PROBLEM :: Would you retype exactly the lines from the one holding "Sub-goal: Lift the" through the last line of the listing, and only those, without pictures?

SOURCE DATA ::
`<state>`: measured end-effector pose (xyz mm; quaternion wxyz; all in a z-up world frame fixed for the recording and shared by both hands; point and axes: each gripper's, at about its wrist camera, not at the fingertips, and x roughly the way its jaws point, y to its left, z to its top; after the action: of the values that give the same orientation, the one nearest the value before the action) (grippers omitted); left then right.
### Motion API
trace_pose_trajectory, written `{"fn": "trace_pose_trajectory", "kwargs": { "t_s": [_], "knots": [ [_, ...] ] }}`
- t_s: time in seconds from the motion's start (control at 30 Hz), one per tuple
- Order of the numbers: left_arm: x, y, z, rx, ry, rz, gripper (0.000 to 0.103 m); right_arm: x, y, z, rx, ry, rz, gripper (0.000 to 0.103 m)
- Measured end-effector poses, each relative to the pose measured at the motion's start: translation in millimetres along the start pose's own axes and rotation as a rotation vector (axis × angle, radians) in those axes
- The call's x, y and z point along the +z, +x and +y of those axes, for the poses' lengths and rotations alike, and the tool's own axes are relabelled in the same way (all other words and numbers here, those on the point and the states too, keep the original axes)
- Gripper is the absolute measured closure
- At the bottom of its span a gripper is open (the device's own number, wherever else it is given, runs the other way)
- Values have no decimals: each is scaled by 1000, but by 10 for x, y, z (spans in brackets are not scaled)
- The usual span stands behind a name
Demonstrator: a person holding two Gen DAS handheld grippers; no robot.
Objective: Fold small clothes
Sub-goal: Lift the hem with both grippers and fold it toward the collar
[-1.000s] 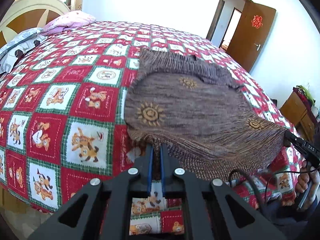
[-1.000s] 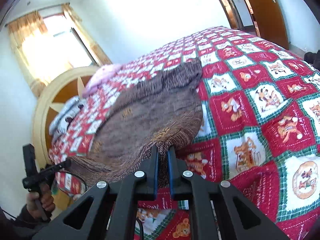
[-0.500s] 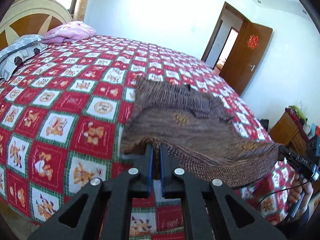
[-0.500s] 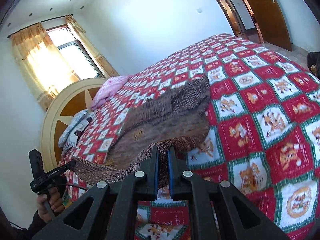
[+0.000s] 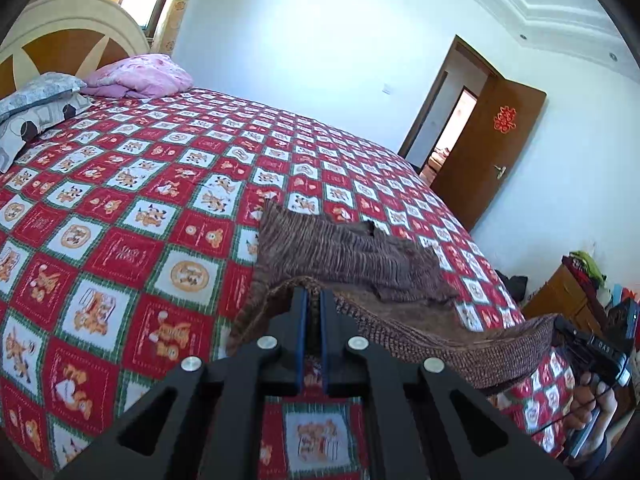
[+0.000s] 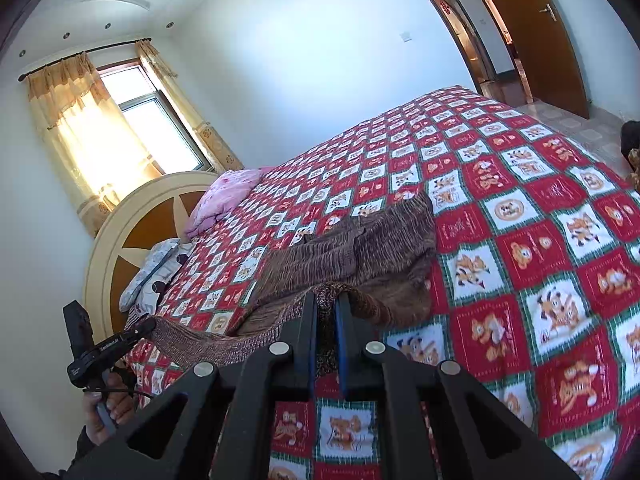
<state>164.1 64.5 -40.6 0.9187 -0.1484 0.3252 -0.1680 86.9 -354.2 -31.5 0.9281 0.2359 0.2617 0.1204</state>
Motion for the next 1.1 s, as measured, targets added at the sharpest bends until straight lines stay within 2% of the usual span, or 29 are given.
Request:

EXERCISE SOLUTION ::
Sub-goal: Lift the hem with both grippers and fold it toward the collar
[-1.000s] 
[-1.000s] 
[-0.500s] 
[-0.500s] 
[+0.000s] 
[+0.000s] 
<state>164.1 64.5 -40.6 0.9187 -0.1484 0.3252 -0.1680 86.9 -354.2 -31.5 0.9281 0.2359 0.2617 0.1204</state>
Motion for the next 1.1 s, as measured, targets added at the sharpest bends until straight lines stay within 2% of the usual span, or 29 are given.
Request:

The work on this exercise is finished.